General Electric (GE) stock is climbing on Monday morning amid news private equity players are preparing bids for the company's jet leasing division, GE Capital Aviation Services.
Shares of the Boston-based industrial giant jumped some 4% in pre-market hours after a report from Bloomberg that private equity powerhouse Apollo Global Management (APO) could be preparing a $40 billion bid for the unit.
The sale of the business would allow the company to deal with its ballooning debt load, a key to maintaining the company's much-protected, although diminished, dividend and preventing a junk credit rating.
"We believe that any sale of GECAS would go a long way towards reducing the FinCo perceived liability risk," Wolfe Research analyst Nigel Coe wrote in his take on the rumored deal. "In our view, the impact on GE stock cannot be solely measured in terms of GECAS book value, but as another step in the balance sheet de-levering story."
He and his team retained their "Outperform" rating for the recently rising stock with a price target of $15 per share, nearly twice its value at the start of 2019.
"We view this as a potential positive catalyst," he concluded.
Such bullish calls have certainly helped shareholders playing laggard stocks as of late, with the stock set to open about $2 above its Dec. 24 level on Monday morning.
The speed of the process, given GE's necessary reset from its over 50% fall in 2018, has also been touted by those trading the stock, as the first half of 2019 is being viewed as crunch time for the company's long-awaited turnaround plan.

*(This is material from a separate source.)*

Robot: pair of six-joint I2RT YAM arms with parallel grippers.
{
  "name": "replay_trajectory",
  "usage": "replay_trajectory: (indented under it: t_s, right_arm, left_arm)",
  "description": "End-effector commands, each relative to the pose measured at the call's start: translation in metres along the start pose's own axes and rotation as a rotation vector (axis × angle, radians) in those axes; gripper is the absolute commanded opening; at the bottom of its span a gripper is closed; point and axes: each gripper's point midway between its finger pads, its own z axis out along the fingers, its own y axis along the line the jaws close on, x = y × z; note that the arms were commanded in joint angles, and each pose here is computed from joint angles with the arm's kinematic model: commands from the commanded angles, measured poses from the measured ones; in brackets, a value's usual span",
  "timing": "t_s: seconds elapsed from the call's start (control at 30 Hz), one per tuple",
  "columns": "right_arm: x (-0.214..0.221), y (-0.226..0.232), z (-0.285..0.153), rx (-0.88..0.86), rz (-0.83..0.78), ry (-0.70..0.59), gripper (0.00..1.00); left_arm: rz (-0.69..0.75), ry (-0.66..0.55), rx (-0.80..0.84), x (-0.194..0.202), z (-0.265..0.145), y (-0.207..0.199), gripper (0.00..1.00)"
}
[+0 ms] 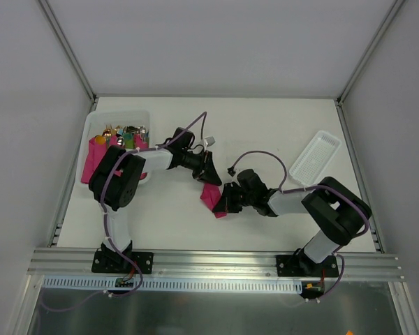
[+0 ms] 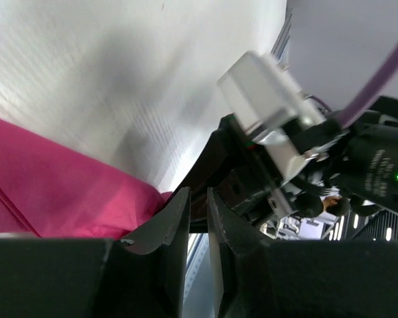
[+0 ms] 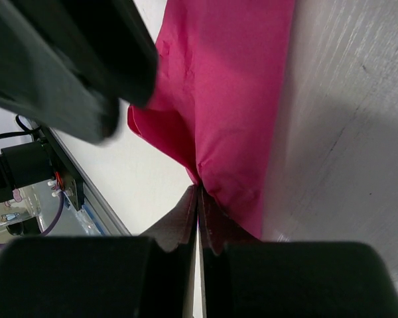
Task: Place the utensils on the paper napkin and roll it up
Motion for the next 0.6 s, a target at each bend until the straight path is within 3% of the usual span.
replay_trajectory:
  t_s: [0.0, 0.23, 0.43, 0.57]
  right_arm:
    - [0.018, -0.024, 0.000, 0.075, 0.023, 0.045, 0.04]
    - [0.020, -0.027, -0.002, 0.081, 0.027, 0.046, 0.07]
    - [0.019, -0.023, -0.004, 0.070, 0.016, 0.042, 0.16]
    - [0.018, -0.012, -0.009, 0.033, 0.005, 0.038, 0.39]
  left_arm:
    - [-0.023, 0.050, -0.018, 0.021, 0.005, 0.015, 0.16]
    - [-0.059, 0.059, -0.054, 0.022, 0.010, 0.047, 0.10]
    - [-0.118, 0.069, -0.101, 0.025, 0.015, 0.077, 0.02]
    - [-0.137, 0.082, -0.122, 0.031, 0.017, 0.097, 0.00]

"The expediency or urgency with which they do seem to be moving the balance sheet around is very important," Seymour Asset Management CIO Tim Seymour told CNBC over the weekend, expressing his encouragement at the idea of a deal and relief to selling pressure.
To be sure, the takes were not unanimously positive.
Often-correct J.P. Morgan analyst Stephen Tusa was not willing to back off his Wall Street-low $6 price target despite some positive comments about a tangible plan from CEO Larry Culp.
"There is nothing to change our view that $100 billion of net liabilities and zero enterprise free cash flow is the problem facing management and the right construct when thinking about how to get the story back to "normal" from an equity value standpoint," Tusa commented. "We think we are approaching the time where the company will provide something more tangible, perhaps shrinking the balance sheet, but related dilution, combined with a full 'cleanse' of the accounting structure, should result in a substantially lower run rate fundamental anchor than many appreciate, on which our price target remains $6."
He also expressed skepticism on the price tag and the stock's recent pops on vague headlines of potential, not concrete, deals.
"The refrain here reminds us of Bull cases of the past: that the assets are best in class and because management says something will happen, it will happen," Tusa commented.
Tusa retained his "Neutral" rating on the stock, he advised investors wait and see before jumping in on the nascent news.
Based on the pre-market move, the news appears to be enough for yet another stock pop upward, leaving GE with a surprising gain of over 20% in just the last month.